Source information below:

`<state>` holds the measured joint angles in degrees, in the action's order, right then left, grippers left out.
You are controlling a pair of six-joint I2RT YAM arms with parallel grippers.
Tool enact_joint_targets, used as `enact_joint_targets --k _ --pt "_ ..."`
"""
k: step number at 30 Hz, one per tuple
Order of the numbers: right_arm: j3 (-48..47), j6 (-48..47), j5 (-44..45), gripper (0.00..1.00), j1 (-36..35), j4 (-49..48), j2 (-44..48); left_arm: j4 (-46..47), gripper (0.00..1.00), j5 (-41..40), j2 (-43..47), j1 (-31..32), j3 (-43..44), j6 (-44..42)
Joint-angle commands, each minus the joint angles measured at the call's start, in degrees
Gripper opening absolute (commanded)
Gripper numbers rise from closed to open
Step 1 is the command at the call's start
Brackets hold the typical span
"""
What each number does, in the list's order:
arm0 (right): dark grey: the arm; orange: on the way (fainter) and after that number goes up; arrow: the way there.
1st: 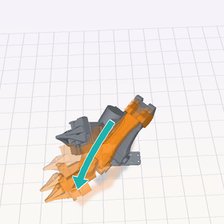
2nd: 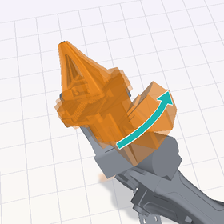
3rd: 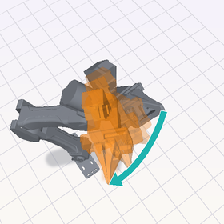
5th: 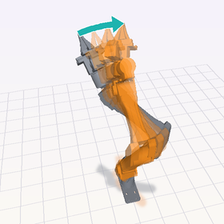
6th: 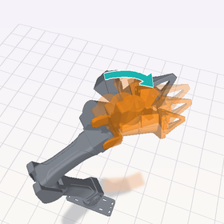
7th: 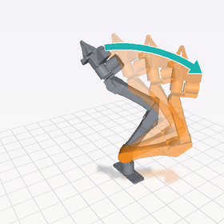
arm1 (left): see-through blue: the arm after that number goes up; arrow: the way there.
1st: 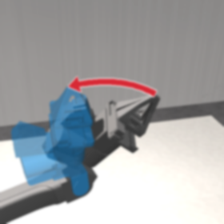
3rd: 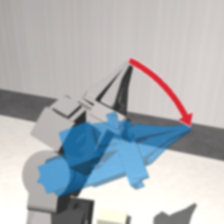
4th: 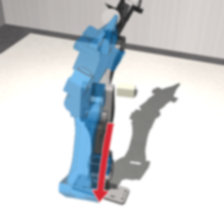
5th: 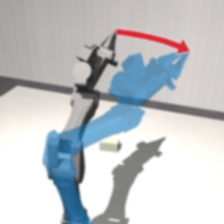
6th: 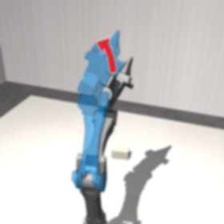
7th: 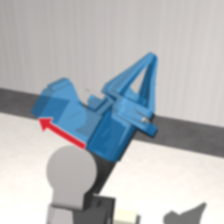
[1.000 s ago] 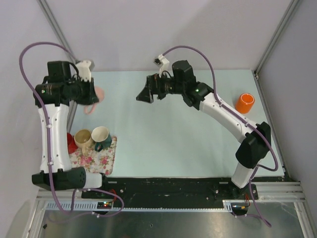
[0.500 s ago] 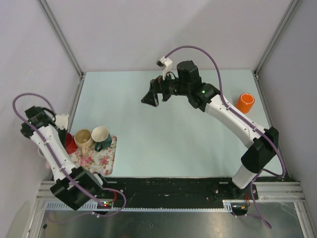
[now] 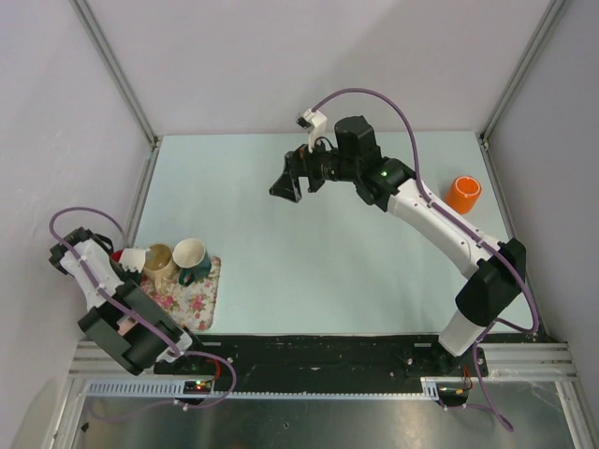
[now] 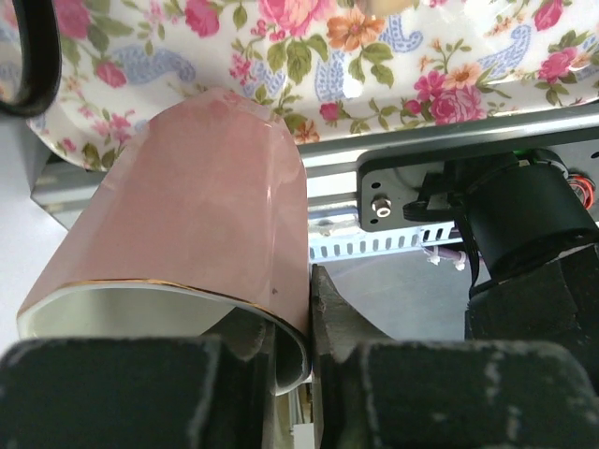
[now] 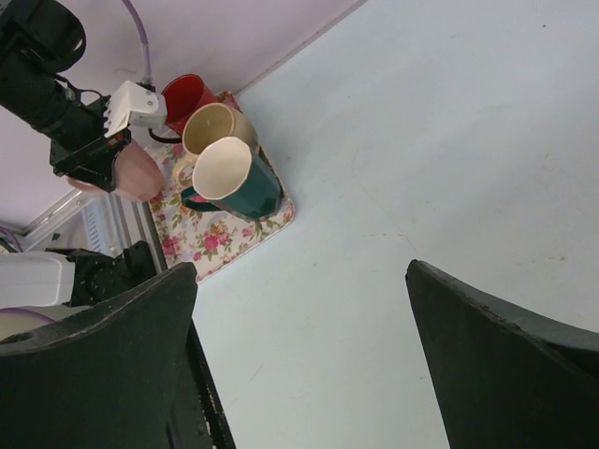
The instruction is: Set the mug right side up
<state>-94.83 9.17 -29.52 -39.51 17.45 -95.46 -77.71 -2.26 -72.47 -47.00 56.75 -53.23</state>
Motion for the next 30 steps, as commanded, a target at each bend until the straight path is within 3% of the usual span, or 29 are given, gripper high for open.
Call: enact_joint_targets --k 1,16,18,21,25,30 --pt "-0.38 -0.50 2.09 0.99 0.00 -1.50 1.61 1.79 0.00 1.30 -2.77 -0.46 3.11 -3.78" --pt "-0.25 -0.79 4.14 1.00 -0.13 -0.86 2.29 8.89 0.00 0.24 -6.48 0.65 1.17 -5.31" --pt "-0.24 -1.03 4.36 1.00 -0.09 -0.63 2.36 9.00 0.06 0.02 -6.93 0.85 1.06 -5.11" --pt "-0.19 -1.22 4.80 1.00 -0.10 -0.07 2.49 8.95 0.31 -0.03 -5.98 1.24 0.36 -5.90" --pt "0.00 -1.37 5.23 1.00 -0.09 0.11 2.56 8.95 0.52 -0.25 -3.95 2.00 -1.43 -7.46" --pt "-0.08 -1.67 5.34 1.00 -0.11 0.38 2.70 8.73 0.63 -0.14 -1.89 2.43 -0.11 -6.65"
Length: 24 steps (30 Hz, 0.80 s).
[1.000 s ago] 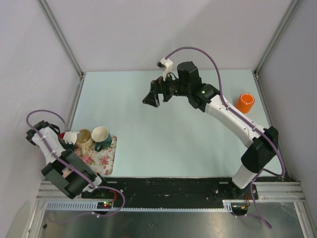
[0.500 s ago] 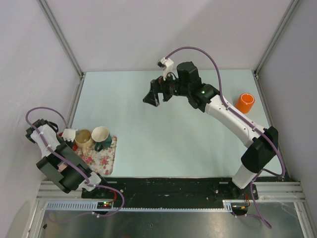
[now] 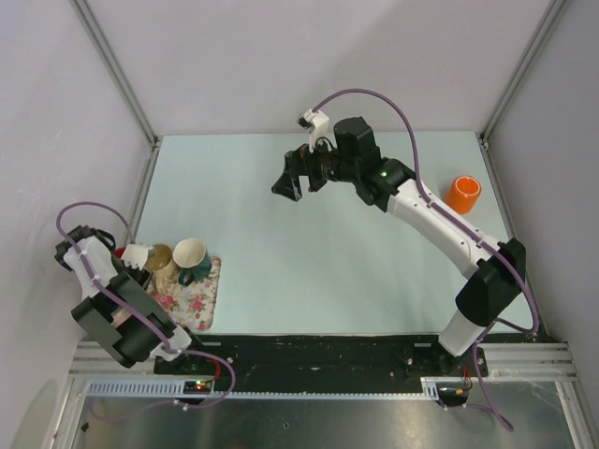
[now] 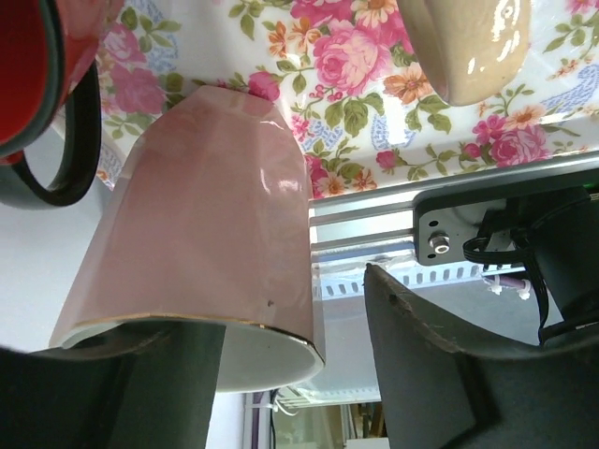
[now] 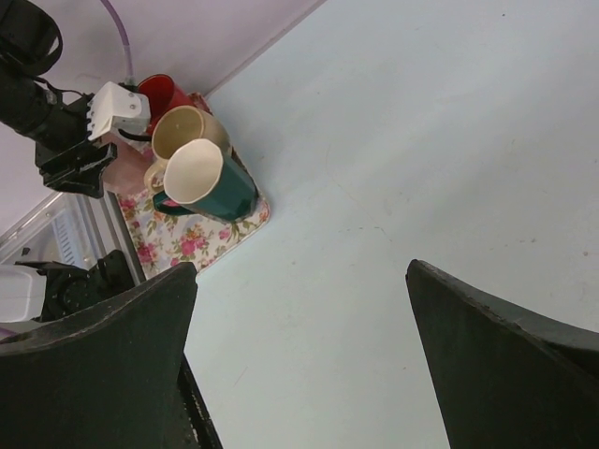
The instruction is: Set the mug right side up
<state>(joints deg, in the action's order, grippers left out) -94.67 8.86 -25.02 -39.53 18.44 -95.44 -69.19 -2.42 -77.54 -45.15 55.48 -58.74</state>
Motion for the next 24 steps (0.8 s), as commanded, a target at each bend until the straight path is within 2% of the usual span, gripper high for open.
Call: enact_joint_targets --k 1,5,9,13,18,21,24 --pt "-0.24 -1.51 0.93 1.00 -0.05 -0.55 2.74 0.11 0.65 0.07 3.75 0.62 1.84 -1.04" --pt "-0.81 -1.51 3.10 1.00 1.00 1.28 2.87 -2.29 0.72 1.57 7.28 1.02 4.96 -1.47" --pt "-2.35 -0.63 13.05 1.00 6.13 7.10 2.56 -5.06 0.76 7.07 11.34 1.35 7.90 -2.30" --pt "-2.72 -0.18 18.68 1.00 15.84 14.77 2.54 -7.25 0.79 13.65 13.15 2.76 13.09 1.88" --pt "-1.55 1.86 29.37 1.00 31.30 21.46 3.23 -7.48 0.80 17.66 11.99 10.63 20.10 12.52" --pt "-2.00 3.51 30.47 1.00 41.42 22.95 1.55 -7.39 0.80 18.78 10.12 15.71 25.09 19.32" --pt "-6.25 6.34 29.40 1.00 48.82 24.44 -3.88 -7.24 0.81 17.79 8.42 20.86 28.81 24.38"
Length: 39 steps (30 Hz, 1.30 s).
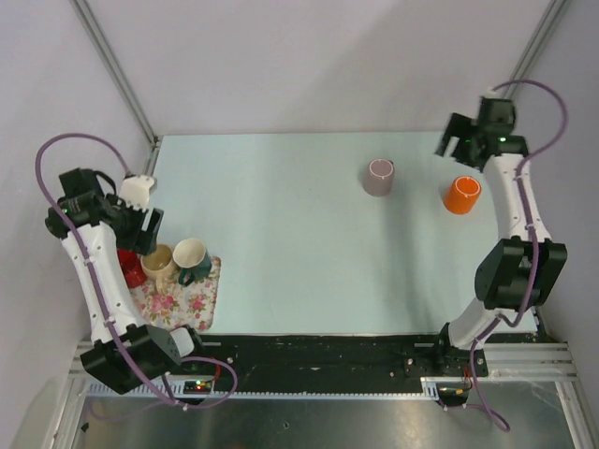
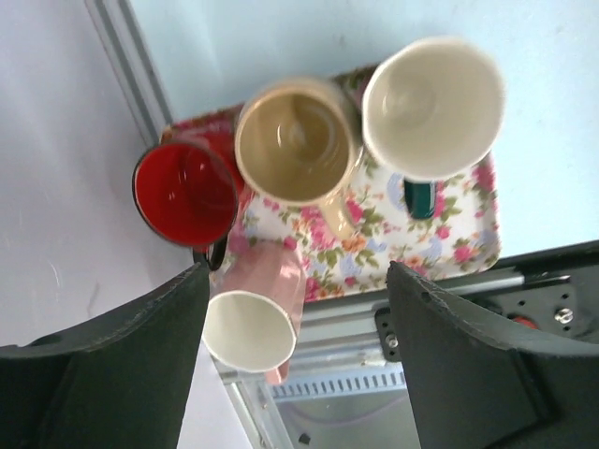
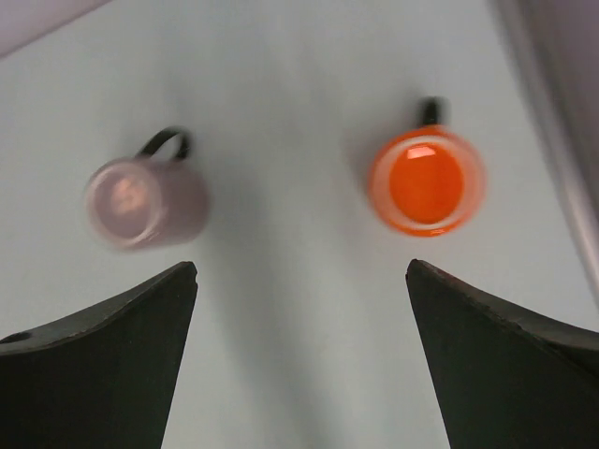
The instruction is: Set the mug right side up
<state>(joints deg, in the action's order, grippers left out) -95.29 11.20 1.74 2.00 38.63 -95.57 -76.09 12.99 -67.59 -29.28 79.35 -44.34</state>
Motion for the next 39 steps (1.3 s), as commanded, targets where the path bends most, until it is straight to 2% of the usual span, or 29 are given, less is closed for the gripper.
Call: enact_joint_targets --k 1,6,9,13,15,20,23,27,29,33,39 --pt "-7.43 4.92 1.47 1.00 9.50 5.09 -6.34 -0.17 0.81 2.07 -1.95 6.23 5.47 11.38" --pt "-23.31 7.35 0.22 1.00 15.20 12.01 -21.14 0.36 0.81 1.20 -2.41 10.82 4.76 14.13" --pt "-36.81 7.74 2.44 0.96 16.63 19.73 -32.27 0.83 0.81 0.35 -2.55 12.19 3.63 14.45" --pt "-45.48 8.40 3.65 0.88 17.73 23.46 -41.34 1.02 0.81 -0.59 -3.28 13.25 3.28 14.74" --pt "-44.94 8.66 2.77 0.83 17.92 22.64 -43.18 1.10 0.81 -0.80 -3.58 13.58 3.40 14.90" --pt "-43.91 7.44 0.32 0.79 17.28 22.91 -46.63 1.21 0.81 -0.79 -3.90 14.28 3.56 15.19" --pt "-43.19 6.25 -2.66 0.74 16.99 23.34 -47.32 1.21 0.81 -0.76 -4.03 14.65 3.46 15.17" --pt "-40.75 4.52 -7.15 0.56 16.20 25.56 -47.11 1.29 0.81 -0.90 -3.87 14.95 3.65 15.18" --pt "-37.45 3.85 -8.67 0.51 15.38 25.91 -45.88 1.30 0.81 -1.01 -3.78 14.99 3.80 15.10" --pt "-32.20 2.21 -7.33 0.49 12.80 25.73 -43.43 1.33 0.81 -1.17 -3.70 15.11 4.00 14.77" --pt "-33.12 -1.04 -2.51 0.49 9.18 30.78 -45.07 1.33 0.81 -0.80 -3.12 15.21 3.92 14.17"
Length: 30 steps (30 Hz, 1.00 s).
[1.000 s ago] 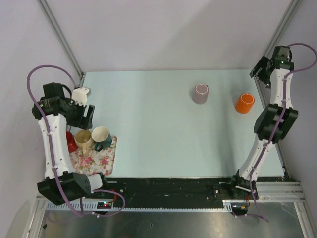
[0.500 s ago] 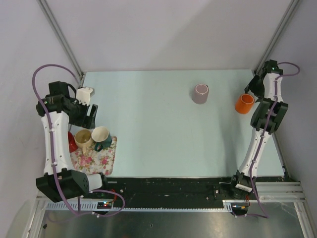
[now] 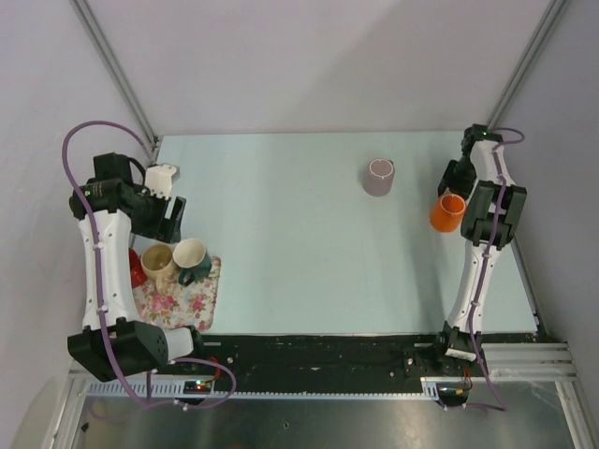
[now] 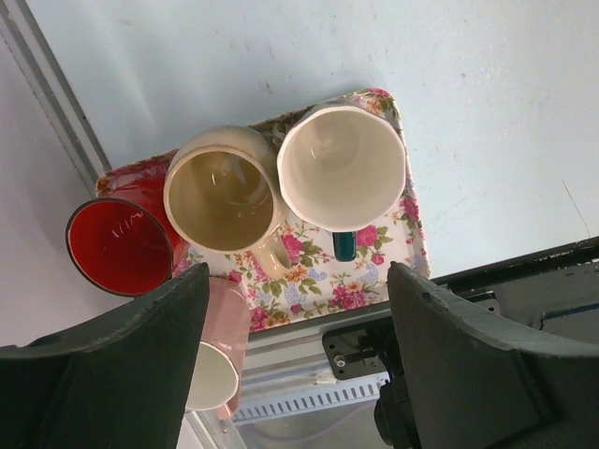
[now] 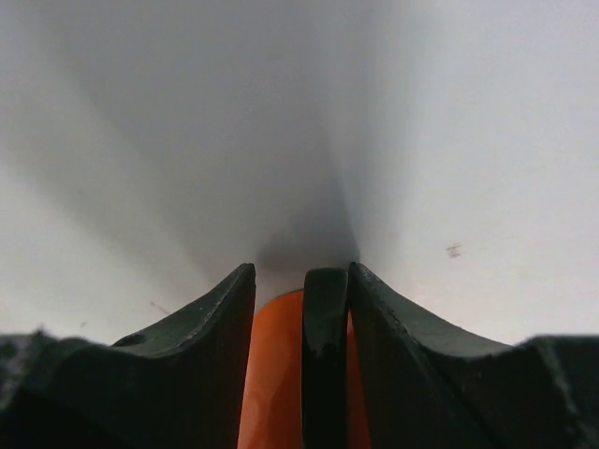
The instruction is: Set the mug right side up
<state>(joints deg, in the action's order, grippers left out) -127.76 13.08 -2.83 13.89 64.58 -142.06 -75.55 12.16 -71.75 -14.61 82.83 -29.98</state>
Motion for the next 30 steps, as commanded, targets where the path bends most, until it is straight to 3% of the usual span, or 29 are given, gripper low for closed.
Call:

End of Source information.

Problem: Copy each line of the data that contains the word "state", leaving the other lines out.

Result of the task:
`<state>` holds the measured joint angles in degrees, in the action's order, right then left, grippers left out.
<state>-94.83 9.17 -29.52 -39.51 17.45 -95.46 -77.71 -2.26 -72.47 -47.00 56.75 -53.23</state>
<state>(joints deg, in the action's order, grippers left out) -94.67 8.86 -25.02 -39.53 18.44 -95.44 -69.19 -2.42 -77.54 -45.15 55.48 -58.74</state>
<state>(joints deg, in the action's order, grippers left out) -95.29 11.20 1.74 2.00 38.63 -95.57 -76.09 12.99 -67.59 -29.28 79.35 -44.34</state>
<state>(joints deg, in the action's order, grippers left out) -127.76 13.08 -2.83 13.89 64.58 -142.06 -75.55 12.16 -71.75 -14.61 82.83 -29.98</state>

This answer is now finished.